L'auteure met en garde le lecteur dans une note en début de roman : "Ce n'est pas dans Blonde, qui ne se veut pas un document historique, qu'il faut chercher des faits biographiques concernant Marilyn Monroe [...]" Dont acte.
Ainsi, dans ce roman, la vie de Norma Jeane est réinventée par l'écrivain. De ses nombreux foyers ou elle fut placée enfant, de ses nombreux films, Mme Oates ne parle que de quelques uns, les placant sous le signe des Gémeaux.
Car ce que l'auteure met en lumière, c'est cette double personnalité de la femme : à la fois Norma Jeane dans la ville, que personne
ne reconnait, ou presque ; et Marilyn devant une caméra, l'actrice-née perfectionniste à l'extrême.
Elle est aussi l'éternelle petite fille qui cherche son papa, sa mère ayant toujours refusée de lui donner le nom de son père ; la petite fille qui réclame l'amour de sa mère, inlassablement. Elle est également la femme si seule au soir de sa vie, son corps utilisé par les hommes.

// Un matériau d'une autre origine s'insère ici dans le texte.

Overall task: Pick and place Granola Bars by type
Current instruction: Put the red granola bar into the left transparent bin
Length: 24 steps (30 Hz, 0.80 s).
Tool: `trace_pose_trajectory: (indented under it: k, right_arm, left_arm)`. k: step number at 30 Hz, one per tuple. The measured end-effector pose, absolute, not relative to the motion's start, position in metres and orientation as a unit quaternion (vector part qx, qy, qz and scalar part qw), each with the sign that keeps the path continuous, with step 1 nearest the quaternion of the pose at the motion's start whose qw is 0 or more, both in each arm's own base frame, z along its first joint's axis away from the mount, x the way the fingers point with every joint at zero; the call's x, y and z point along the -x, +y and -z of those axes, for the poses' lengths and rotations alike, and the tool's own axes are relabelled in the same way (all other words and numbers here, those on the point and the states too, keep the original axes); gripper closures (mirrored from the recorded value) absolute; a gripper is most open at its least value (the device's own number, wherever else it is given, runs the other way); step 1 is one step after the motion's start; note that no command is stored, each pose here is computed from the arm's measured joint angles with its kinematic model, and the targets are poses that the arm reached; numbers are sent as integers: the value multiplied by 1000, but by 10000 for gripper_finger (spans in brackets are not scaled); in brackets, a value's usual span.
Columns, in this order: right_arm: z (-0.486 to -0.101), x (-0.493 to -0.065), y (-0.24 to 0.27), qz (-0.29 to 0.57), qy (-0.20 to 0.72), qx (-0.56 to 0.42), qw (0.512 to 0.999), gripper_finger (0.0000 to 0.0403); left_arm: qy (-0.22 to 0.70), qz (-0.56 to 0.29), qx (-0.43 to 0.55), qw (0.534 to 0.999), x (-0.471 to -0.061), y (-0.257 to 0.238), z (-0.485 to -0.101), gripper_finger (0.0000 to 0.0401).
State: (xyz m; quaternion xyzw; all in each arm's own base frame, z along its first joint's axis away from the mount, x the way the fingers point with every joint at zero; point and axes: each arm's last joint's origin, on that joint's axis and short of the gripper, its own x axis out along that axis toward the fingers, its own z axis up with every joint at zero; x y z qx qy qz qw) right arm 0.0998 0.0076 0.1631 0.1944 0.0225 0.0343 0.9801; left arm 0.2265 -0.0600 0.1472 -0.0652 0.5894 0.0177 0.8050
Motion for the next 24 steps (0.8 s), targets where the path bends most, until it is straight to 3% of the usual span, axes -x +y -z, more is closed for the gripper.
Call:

Je regrette toutefois - mais c'est un parti-pris de l'auteur - qu'il n'est pas été fait mention de son état dépressif. Sa dépendance aux médicaments étant décrite uniquement par son besoin de ne pas souffrir de ses règles.
Vous l'aurez compris, l'auteure est très présente dans ce roman et son écriture n'arrive pas à s'effacer devant "le mythe". Trop stylistique, la plume de Joyce Carol Oates est difficile à suivre, changeant de "musique" à chaque nouveau chapitre, ou presque. Ses "synecdoques" sont intéressantes, mais le roman ne bénéficie pas d'une atmosphère propre, dommage.
Certes, "Marilyn" est un personnage complexe, mais dont l'histoire aurait bénéficiée d'une écriture plus simple. J'ai eu l'impression, tout au long de ma lecture, que c'était l'auteure qui cherchait à se mettre en lumière plus qu'à mettre à l'honneur son personnage.
L'image que je retiendrai :
Celle de Cass Chaplin, Marilyn et leur "jumeau" Eddy G. visitant une maison alors que Marilyn est enceinte. Mais Cass et Marilyn perçoivent des ondes négatives dans cette demeure au passé troublé et abrègent la visite.
"si tu me désires, c'est que je ne suis pas"
Haiku écrit par Monroe elle-meme.. Si la condition humaine n'est déjà pas facile, la féminine l'est encore moins ...Marilyne, qui incarnait « LA femme », en sut quelque chose et, comme elle était en plus intelligente (oui, messieurs, ça existe...) et sensible, en ressentit et réfléchit la rudesse et l'injustice dans toutes les fibres de son ame. Joyce Carol Oates lui redonne vie dans cette biographie imaginaire -il se peut que le haiku en exergue soit en fait de Oates ; leurs voix s'entremèlent dans ce livre composé de divers niveaux d'écriture et de style selon les moments de la vie de l'actrice . En lire la préface est aussi très instructif quant au travail de création littéraire- qui fut un des best-seller des années 2000 naissantes... 18 ans plus tard, les évènements « metoo » et « balancetonporc » l'ont rappelé à ma mémoire et je pense que ce livre est à lire, meme si y a pas de blague de blonde dedans. Blague à part, la beauté, l'art, le cinema (et notamment le travail de l'acteur), la création et l'industrie du divertissement, les rapports homme-femme, et bien sur la personnalité passionnante de Monroe sont les thèmes principaux de ce livre à l'écriture parfois oppressante, parfois fluide, un brin ironique (ce qui n'est pas un humour de blonde..), volontairement fragmentaire aussi par moments …. Voici un passage écrit du point de vue de la machine hollyvvodienne, p957 : « MARYLIN MONROE était un robot créé par le Studio. Fichtrement dommage, qu'on n'ait pas pu le breveter. » Et pendant ce temps, Norma Jean Baker se meurt de sa soif intarissable d'amour authentique et de sincère reconnaissance....
Brillant d'un feu qui n'est pas de paille (contrairement aux cheveux de MM à la fin de sa vie), d'une lumière (qui n'est pas de paillettes et de poudre aux yeux contrairement à Hollyvvood) : de la bonne littérature de notre siècle.